Она расплачивается с наемными работниками исключительно щедро, при этом зачем-то брезгливо поджимает губы, словно недобитая столбовая дворянка.
Данная брезгливость аналитическими методами не доказуема, но когда спрашивают: «Никаноровна, что-то много даешь, может, ты „новая русская“?», она неизменно и с неподражаемым высокомерием роняет: «„Новые русские“, если приглядеться, это такая дешевка… А я — из настоящих русских, я — кулацкое отродье. И мы были кулаками настоящими, не то что некоторые бедолаги, пропавшие вообще не за понюх. И мы знали, к чему может привести жадность, а потому батракам всегда платили хорошо, девкам давали приданое. Если б все так — черта с два бы у большевиков выгорело, однако они знали, на чем сыграть…»
Но на исходе седьмой десяток, и все идет к тому, что скоро прервется у бабушки последняя связь с землей, прервется навсегда, в смысле до того момента, как она сама, во исполнение непреложного закона, сделается землей.

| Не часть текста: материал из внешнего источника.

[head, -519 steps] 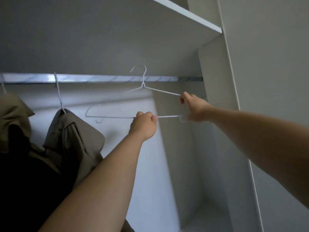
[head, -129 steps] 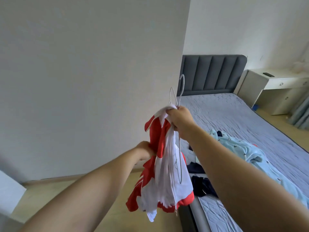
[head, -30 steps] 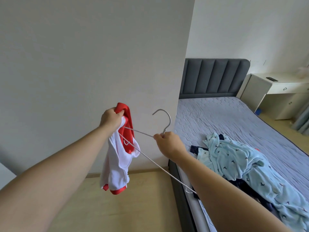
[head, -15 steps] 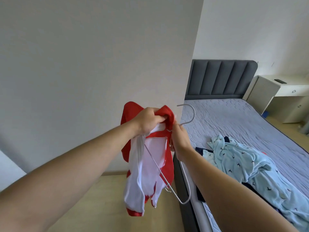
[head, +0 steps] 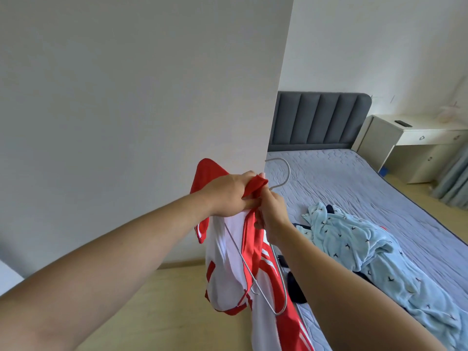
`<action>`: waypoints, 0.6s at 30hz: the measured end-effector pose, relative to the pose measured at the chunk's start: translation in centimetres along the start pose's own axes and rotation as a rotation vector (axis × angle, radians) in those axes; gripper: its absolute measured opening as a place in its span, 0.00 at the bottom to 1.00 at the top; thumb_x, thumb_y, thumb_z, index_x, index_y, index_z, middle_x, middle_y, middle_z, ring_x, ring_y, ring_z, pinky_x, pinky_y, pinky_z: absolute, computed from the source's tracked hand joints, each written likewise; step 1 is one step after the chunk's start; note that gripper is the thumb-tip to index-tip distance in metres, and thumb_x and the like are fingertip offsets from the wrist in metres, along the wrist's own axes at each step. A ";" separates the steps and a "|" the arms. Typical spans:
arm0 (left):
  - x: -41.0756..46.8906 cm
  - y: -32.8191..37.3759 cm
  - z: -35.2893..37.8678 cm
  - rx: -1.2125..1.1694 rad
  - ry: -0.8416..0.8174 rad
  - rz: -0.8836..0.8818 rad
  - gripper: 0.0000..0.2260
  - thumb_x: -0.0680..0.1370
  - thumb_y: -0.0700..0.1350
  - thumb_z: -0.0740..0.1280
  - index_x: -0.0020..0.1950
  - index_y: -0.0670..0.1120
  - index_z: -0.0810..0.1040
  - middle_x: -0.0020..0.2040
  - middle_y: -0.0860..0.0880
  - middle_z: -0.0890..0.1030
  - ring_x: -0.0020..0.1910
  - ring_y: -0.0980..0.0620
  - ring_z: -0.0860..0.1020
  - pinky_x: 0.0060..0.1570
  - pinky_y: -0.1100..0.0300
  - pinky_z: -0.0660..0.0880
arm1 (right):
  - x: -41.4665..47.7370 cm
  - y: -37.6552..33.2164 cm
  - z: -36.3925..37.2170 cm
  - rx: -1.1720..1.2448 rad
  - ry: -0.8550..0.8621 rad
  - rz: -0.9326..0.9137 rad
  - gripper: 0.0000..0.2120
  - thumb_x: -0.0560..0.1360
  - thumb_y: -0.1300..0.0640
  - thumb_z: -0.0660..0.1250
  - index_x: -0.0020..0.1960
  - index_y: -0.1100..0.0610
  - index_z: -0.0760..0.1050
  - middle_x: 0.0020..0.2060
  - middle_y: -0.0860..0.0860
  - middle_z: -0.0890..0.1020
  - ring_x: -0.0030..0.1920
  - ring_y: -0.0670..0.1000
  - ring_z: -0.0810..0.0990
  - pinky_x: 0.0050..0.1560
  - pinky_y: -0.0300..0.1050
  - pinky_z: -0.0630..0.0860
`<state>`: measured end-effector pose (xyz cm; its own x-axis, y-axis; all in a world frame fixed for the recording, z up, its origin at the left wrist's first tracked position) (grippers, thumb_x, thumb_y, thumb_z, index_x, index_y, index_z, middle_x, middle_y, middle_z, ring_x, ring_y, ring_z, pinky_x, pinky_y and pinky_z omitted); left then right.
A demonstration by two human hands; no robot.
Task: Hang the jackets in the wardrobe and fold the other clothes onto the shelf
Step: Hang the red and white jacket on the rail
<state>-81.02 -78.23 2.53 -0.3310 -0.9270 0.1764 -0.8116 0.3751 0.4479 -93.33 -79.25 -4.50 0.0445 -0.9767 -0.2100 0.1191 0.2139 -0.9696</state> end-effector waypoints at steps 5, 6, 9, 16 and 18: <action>1.0 0.3 0.9 0.010 0.001 0.031 0.13 0.78 0.63 0.66 0.58 0.63 0.68 0.44 0.58 0.80 0.43 0.50 0.80 0.44 0.54 0.75 | 0.3 -0.1 -1.2 0.130 0.018 -0.040 0.18 0.76 0.42 0.69 0.43 0.55 0.68 0.22 0.52 0.66 0.22 0.51 0.64 0.26 0.43 0.61; 1.2 0.3 0.9 0.064 0.007 0.044 0.12 0.79 0.64 0.64 0.58 0.62 0.68 0.46 0.56 0.81 0.43 0.50 0.80 0.43 0.54 0.75 | 0.3 -0.3 -1.3 0.147 -0.004 -0.055 0.20 0.75 0.40 0.71 0.44 0.55 0.70 0.23 0.52 0.67 0.22 0.51 0.65 0.26 0.42 0.62; 1.7 0.2 0.7 0.229 0.065 0.063 0.15 0.81 0.66 0.55 0.53 0.58 0.72 0.45 0.54 0.77 0.43 0.50 0.77 0.41 0.55 0.71 | 0.4 -1.2 -1.5 0.187 -0.122 -0.058 0.34 0.65 0.27 0.72 0.53 0.56 0.75 0.28 0.56 0.75 0.26 0.53 0.72 0.28 0.43 0.66; 1.7 -1.5 0.4 0.187 0.081 -0.069 0.19 0.82 0.66 0.52 0.50 0.56 0.75 0.50 0.48 0.78 0.49 0.45 0.79 0.53 0.48 0.77 | 0.9 -0.5 -3.1 0.094 -0.085 0.109 0.12 0.79 0.59 0.60 0.60 0.61 0.73 0.39 0.61 0.86 0.32 0.57 0.83 0.30 0.45 0.77; 1.7 -1.6 0.0 0.211 0.100 -0.077 0.16 0.82 0.65 0.52 0.47 0.56 0.71 0.49 0.47 0.77 0.47 0.44 0.79 0.51 0.49 0.77 | 0.8 0.7 -2.8 -0.078 -0.107 0.165 0.07 0.78 0.65 0.61 0.55 0.62 0.75 0.39 0.59 0.86 0.34 0.56 0.85 0.32 0.45 0.80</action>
<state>-80.25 -80.36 2.15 -0.2234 -0.9450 0.2389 -0.9187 0.2860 0.2722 -95.95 -79.89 -5.68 0.1624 -0.9201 -0.3565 0.0242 0.3649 -0.9307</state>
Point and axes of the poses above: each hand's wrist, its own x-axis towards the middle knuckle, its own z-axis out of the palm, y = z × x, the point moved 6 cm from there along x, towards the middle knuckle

Уже не первый год, отмучившись осенью, говорит Алевтина Никаноровна соседям: «Ну, все, больше я сюда ни ногой, пусть дочь одна пластается или продает. Нет больше сил горбатить. Да и нужды — никакой».
Но наступает весна, и она снова на «даче». Тело, за зиму отвыкшее от работы, скрипит, хрустит и ноет, отказываясь совершать опасные усилия, но куда оно денется от команды, которую подает все еще беспокойная голова.

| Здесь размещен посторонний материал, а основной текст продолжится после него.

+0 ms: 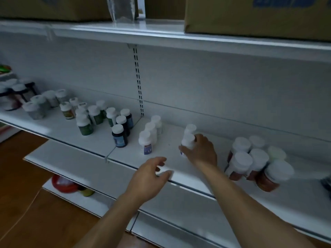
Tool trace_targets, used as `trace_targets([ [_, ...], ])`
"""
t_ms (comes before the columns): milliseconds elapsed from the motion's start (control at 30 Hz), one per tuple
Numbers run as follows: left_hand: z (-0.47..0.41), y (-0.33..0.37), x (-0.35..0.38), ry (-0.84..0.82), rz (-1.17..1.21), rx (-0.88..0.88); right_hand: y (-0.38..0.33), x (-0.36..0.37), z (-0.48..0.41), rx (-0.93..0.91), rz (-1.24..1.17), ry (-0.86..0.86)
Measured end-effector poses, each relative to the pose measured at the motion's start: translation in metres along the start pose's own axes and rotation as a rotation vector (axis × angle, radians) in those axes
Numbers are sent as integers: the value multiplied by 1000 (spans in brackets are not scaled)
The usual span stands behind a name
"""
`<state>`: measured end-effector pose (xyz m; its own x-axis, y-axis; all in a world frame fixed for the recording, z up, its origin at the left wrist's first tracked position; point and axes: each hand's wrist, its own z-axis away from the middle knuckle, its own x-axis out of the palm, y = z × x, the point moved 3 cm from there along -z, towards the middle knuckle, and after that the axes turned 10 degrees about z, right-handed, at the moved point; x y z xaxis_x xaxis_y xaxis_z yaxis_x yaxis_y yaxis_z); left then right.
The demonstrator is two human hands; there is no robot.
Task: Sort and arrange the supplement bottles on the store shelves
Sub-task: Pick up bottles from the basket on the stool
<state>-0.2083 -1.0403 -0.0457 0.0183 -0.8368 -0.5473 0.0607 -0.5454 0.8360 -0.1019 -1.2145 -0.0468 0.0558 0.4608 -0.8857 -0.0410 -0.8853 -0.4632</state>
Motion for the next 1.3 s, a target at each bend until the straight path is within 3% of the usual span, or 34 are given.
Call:
trace_targets([
  [167, -34, -6, 0, -91, 4, 36, 3, 10, -4, 75, -84, 6],
  [400, -69, -19, -15, -248, 178, 105, -30, -2, 47, 113, -392, 136],
  [633, -64, -17, -47, -405, 346, 278, -84, 7, 87, -27, -348, 284],
  [867, -61, -4, -62, -407, 586, 418, -117, -10, 114, -192, -211, 521],
  [1033, -56, 11, -60, -421, 678, 485, -113, -27, 118, -235, -184, 542],
  [1100, -56, 12, -58, -389, 642, 509, -105, -29, 117, -187, -317, 512],
  [1233, -55, 8, -57, -317, 635, 491, -80, -21, 112, 78, -1050, 269],
  [1300, -54, 9, -56, -297, 643, 511, -70, -16, 110, 153, -1180, 165],
])
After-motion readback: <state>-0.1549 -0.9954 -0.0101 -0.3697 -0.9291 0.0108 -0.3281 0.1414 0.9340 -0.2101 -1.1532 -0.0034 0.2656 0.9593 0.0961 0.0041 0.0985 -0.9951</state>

Однако не нынче, так на будущий год бабушка все же исполнит давно созревший замысел. Как только наступит окончательное отвращение к этим грядкам и кустам. Ведь и впрямь, нужды никакой. Сколько старухе нужно тех овощей и фруктов, да и какие они, те овощи-фрукты.
Ей нужны сахар, хлеб, чай да маленько колбаски. А оно на грядках не растет, поэтому весь урожай в конечном счете достается посторонним людям — частью Никаноровна раздает плоды своего труда бесплатно таким же городским старушкам, как она сама, а частью реализует за деньги, примостившись неподалеку от своего дома прямо на тротуаре.
Торгует дешево, поскольку, во-первых, вырученные деньги ничего не решают, а во-вторых, любит, чтобы торговля весело шла. Однако заработанное бабушка скрупулезно суммирует, получившейся цифрой гордится. Это ж не пенсия, которую государство дает из жалости, это заработано собственным трудом — самый верный способ оправдаться перед своей щепетильной совестью за потребленный общественный кислород и занимаемое естественное пространство.
А когда товар иссякает, становится грустно, что было его так мало — уже привычной стала компания уличных торговок, уже не полной кажется жизнь без этих многочасовых непринужденных общений, во время которых порой доводится слышать такие откровения, какие никогда не услышишь от близкого знакомого и даже родного человека.